== Exercise requirements ==
Gather the lines below that include the string "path", copying each in full.

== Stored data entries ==
____

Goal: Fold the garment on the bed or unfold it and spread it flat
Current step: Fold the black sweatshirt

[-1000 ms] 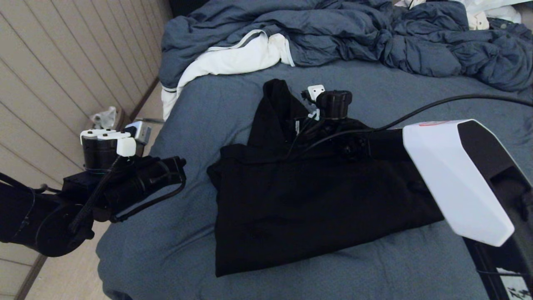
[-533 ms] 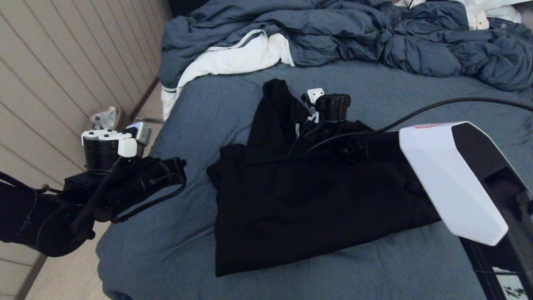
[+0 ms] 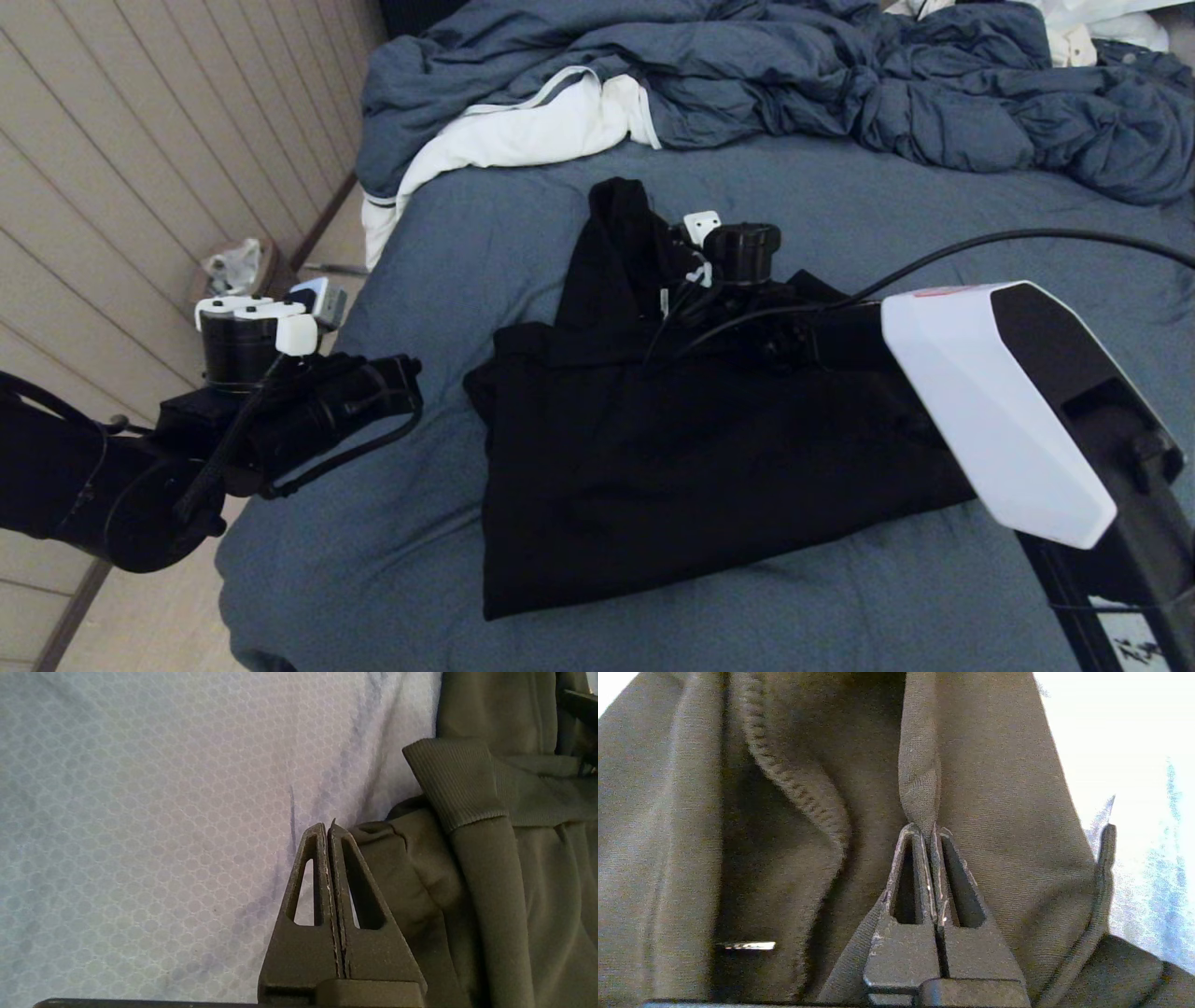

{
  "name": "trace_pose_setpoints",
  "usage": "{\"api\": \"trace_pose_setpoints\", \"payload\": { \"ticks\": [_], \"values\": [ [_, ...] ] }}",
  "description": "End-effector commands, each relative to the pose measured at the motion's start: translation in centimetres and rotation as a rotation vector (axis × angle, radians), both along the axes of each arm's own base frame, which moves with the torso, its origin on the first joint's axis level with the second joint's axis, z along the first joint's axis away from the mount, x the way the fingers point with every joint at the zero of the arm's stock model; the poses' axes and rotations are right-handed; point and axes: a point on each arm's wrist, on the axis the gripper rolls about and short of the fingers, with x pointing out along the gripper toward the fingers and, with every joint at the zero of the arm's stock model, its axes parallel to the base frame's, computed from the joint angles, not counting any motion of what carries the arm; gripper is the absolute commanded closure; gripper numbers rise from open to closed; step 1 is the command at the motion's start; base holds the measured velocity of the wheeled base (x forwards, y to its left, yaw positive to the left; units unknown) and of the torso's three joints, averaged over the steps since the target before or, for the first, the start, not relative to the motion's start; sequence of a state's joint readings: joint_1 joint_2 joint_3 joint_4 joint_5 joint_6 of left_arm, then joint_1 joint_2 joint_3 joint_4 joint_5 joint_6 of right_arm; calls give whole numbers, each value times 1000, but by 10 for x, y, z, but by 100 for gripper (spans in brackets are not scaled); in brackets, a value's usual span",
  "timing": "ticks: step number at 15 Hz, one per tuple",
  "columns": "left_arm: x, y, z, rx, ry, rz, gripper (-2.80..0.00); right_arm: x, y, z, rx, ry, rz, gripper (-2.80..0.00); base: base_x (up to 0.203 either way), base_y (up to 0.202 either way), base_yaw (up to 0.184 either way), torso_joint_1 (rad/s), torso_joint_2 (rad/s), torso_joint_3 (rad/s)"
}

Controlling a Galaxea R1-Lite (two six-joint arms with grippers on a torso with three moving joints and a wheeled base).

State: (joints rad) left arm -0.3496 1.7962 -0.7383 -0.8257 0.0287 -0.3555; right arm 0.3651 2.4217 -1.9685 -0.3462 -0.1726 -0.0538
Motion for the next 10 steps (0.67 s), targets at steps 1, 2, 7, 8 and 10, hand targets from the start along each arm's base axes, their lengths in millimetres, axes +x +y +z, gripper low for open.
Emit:
{"api": "trace_pose_setpoints", "payload": {
  "ticks": [1,2,7,8,10],
  "values": [
    [2,-1,-3,0,4,1,0,0,-1,0,1,-2,-2,0,0,0,0,0,0,0],
    [2,-1,-3,0,4,1,0,-1,-2,4,2,-8,-3,0,0,0,0,0,0,0],
    [2,-1,-4,1,9,1,0,-21,-9,55,39,-97,-6,0,0,0,0,0,0,0],
    [2,-1,-4,1,7,1,0,-26,-10,65,49,-112,-7,0,0,0,0,0,0,0],
    [2,-1,-4,2,7,0,0,-29,-11,70,57,-120,-12,0,0,0,0,0,0,0]
  ]
}}
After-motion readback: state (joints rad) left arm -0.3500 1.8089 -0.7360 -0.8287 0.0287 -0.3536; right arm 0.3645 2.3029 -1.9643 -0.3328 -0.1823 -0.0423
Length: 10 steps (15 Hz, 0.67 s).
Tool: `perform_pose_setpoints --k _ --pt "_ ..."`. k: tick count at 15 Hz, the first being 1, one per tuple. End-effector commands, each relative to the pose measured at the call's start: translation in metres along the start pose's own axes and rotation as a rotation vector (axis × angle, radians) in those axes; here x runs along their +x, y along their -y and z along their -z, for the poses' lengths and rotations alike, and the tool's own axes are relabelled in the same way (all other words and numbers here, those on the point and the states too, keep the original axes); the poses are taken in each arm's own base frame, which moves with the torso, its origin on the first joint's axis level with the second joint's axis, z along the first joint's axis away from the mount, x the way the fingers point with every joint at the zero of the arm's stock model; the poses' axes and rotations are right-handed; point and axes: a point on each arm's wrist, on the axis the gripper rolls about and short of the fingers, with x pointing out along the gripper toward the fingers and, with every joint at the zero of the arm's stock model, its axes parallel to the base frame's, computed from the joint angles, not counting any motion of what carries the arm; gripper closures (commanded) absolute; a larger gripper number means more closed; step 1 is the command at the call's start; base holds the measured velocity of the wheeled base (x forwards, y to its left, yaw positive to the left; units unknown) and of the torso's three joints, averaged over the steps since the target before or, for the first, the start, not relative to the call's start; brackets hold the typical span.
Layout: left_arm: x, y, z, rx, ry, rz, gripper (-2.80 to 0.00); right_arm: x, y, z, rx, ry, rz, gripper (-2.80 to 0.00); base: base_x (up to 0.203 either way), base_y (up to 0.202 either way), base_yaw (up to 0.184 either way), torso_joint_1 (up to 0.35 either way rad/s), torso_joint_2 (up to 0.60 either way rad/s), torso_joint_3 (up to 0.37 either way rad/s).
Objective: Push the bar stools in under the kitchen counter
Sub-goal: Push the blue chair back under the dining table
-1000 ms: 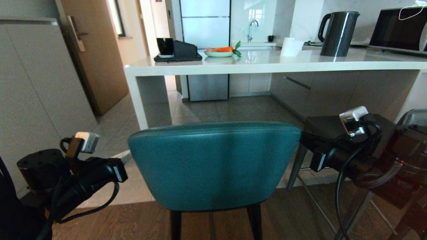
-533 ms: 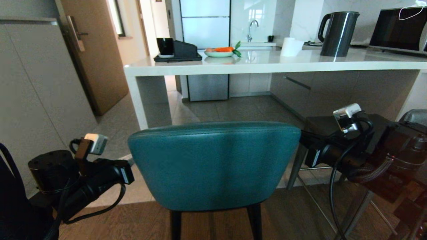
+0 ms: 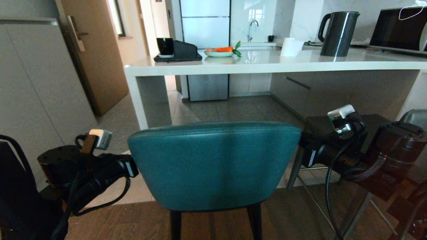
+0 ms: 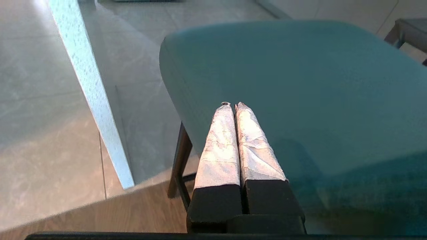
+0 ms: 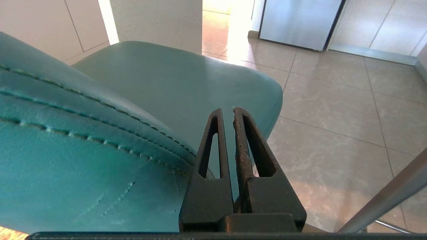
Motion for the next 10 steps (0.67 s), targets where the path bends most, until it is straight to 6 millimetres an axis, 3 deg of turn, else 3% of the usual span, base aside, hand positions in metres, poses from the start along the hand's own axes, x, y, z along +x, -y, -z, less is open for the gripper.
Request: perform_pose_setpoints --k 1,10 --pt "0.0033 0.0006 -0.0012 0.001 0.013 0.007 0.00 0.0046 -0.0001 0.0002 -0.002 0.006 -0.003 0.00 0.000 0.000 0.000 0.000 0.00 0.000" --pt "-0.0056 0.0046 0.0011 -0.001 -0.007 0.014 0.00 0.0094 -0.0014 -0.0003 -0.002 0.014 -0.008 0.00 0.000 0.000 0.000 0.000 0.00 0.000"
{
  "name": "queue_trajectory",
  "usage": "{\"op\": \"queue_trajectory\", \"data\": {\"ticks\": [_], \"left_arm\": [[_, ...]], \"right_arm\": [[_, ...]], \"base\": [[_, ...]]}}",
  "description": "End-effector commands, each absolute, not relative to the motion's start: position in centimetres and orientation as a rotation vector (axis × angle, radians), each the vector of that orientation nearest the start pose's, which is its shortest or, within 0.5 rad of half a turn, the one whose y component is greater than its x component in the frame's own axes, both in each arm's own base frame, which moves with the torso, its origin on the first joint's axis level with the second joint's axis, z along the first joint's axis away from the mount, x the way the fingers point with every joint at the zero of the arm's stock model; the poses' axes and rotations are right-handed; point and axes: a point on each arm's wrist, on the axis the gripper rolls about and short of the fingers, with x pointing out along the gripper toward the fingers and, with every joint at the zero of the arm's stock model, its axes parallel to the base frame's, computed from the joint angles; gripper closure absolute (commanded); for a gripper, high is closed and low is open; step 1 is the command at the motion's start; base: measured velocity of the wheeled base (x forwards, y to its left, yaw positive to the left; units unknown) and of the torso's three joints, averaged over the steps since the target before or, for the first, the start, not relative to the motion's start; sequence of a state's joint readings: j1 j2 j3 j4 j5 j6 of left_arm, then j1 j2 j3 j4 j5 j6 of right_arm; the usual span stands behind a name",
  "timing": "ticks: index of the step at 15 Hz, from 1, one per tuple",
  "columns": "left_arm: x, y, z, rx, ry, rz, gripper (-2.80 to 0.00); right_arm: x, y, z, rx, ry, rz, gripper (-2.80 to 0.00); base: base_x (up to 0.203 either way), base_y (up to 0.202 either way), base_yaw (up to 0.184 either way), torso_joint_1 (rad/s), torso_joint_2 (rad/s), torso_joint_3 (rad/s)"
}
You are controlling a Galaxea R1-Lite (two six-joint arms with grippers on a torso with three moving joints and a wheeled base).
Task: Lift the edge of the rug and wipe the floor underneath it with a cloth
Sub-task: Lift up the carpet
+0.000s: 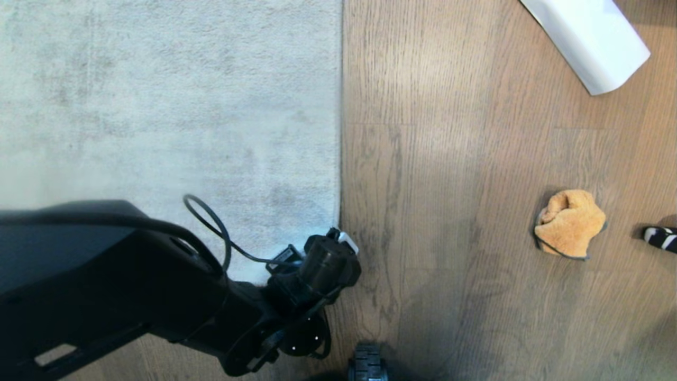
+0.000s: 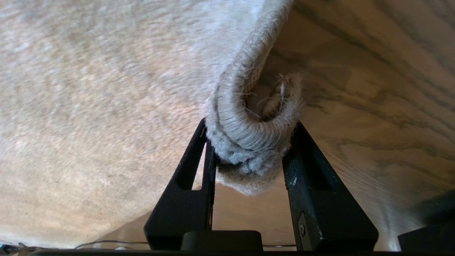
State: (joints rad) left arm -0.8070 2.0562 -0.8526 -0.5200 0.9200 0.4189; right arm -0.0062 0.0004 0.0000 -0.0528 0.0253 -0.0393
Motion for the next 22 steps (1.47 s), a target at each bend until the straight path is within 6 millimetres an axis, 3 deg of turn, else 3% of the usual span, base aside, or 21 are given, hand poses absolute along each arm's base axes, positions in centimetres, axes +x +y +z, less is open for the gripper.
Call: {"op": "queue_trajectory", "data": {"ticks": [1,16,22], "left_arm": [[25.0,-23.0,8.4,0.907,0.45,0.034,0.0],[23.0,-17.2,13.1,0.805,0.417,0.122,0.0],[22.3,-16.0,14.2,0.78,0.403,0.14,0.0]], "right_arm": [[-2.3,0.1,8.1,-0.041,-0.054,0.019,0.0],[-2.3,0.1,8.1,-0.041,-0.054,0.019,0.0],[-2.3,0.1,8.1,-0.041,-0.054,0.019,0.0]], "base": [[0.0,0.0,0.0,0.0,0.0,0.0],[0.0,0.0,0.0,0.0,0.0,0.0],[0.0,0.0,0.0,0.0,0.0,0.0]]}}
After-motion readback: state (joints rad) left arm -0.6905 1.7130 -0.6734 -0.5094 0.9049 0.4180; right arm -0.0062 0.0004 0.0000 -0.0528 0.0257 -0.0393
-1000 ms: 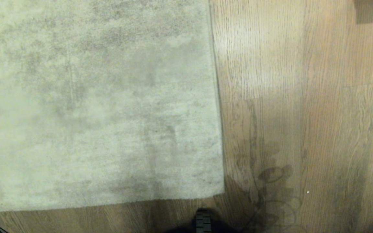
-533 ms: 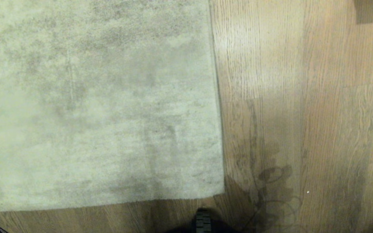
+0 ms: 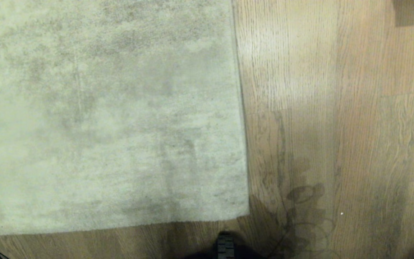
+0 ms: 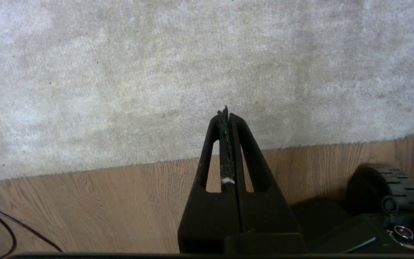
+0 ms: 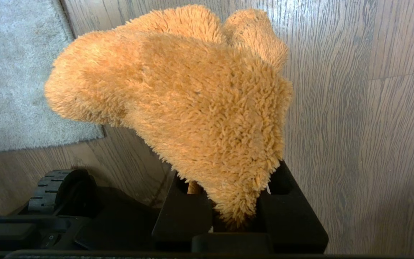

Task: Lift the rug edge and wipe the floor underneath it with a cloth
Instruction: Put down the rag

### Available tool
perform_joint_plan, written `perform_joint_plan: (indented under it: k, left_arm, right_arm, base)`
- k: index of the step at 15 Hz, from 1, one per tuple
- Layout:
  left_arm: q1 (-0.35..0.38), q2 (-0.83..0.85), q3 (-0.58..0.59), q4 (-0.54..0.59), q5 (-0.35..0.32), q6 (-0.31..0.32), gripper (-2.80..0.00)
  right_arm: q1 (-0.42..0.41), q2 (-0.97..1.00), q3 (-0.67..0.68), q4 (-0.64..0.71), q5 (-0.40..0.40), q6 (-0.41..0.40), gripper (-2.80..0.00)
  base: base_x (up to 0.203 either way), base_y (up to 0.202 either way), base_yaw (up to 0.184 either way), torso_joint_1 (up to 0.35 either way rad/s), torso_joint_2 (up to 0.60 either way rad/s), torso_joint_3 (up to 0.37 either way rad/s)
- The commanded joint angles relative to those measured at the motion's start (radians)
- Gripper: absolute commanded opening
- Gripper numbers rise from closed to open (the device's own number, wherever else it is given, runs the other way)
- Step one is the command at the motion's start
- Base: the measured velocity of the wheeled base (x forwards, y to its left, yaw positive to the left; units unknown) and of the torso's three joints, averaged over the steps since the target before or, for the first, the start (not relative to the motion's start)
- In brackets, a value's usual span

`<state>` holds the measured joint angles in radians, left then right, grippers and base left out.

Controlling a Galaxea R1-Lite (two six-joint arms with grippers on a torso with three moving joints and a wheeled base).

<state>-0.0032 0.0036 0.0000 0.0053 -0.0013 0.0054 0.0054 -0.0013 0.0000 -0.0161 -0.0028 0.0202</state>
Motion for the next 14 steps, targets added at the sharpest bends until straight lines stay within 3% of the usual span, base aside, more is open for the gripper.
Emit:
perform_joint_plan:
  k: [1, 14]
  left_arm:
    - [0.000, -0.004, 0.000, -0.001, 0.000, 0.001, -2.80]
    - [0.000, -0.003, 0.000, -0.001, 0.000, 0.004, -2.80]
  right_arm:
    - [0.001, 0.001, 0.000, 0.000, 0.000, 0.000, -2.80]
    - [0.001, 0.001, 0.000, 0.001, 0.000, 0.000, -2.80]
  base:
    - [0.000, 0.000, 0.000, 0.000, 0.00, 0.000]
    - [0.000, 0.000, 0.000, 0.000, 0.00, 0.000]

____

== Answer for the task ==
Motion for the next 10 steps (0.67 s), targets where the path bends most, until it is straight to 6 millimetres an axis, 3 deg of turn, else 3% of the usual span, base aside, hand positions in metres, poses from the start along the hand's own axes, x, y, z along +x, -y, -z, less is open for the gripper.
Motion for the next 22 steps (1.47 s), a target at each bend until the straight path is within 6 millimetres an axis, 3 deg of turn, else 3% of the usual span, base aside, or 21 are given, hand poses absolute along each arm's base axes, positions in centimetres, axes +x +y +z, less is open for the gripper.

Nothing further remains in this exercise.